**Task**. Tell how many lines of the data include the word "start". Nothing but the number belongs in the answer.

----

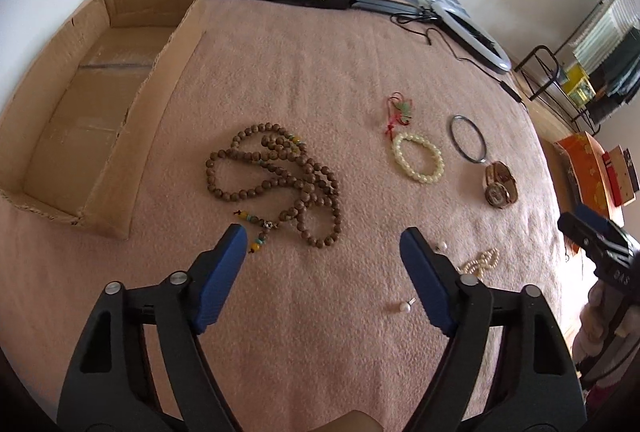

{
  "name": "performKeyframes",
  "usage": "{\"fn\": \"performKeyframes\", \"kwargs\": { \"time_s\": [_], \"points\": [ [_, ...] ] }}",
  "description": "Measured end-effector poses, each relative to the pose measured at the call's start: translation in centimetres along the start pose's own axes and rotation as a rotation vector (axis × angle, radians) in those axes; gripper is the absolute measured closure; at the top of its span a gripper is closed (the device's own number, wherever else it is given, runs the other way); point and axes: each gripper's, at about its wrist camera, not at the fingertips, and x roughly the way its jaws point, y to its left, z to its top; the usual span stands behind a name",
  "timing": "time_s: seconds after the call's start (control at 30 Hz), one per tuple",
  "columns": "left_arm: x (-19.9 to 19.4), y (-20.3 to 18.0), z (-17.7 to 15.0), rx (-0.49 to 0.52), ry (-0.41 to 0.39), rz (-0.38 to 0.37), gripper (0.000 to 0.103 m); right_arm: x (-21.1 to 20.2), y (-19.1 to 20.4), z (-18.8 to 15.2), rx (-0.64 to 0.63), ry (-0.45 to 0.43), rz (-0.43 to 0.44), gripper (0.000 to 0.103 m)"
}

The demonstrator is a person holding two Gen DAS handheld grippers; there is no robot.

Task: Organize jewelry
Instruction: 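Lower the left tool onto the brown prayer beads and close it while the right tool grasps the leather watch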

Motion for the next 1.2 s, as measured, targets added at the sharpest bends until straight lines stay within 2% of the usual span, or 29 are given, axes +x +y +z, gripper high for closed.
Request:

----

**Task solution**. 2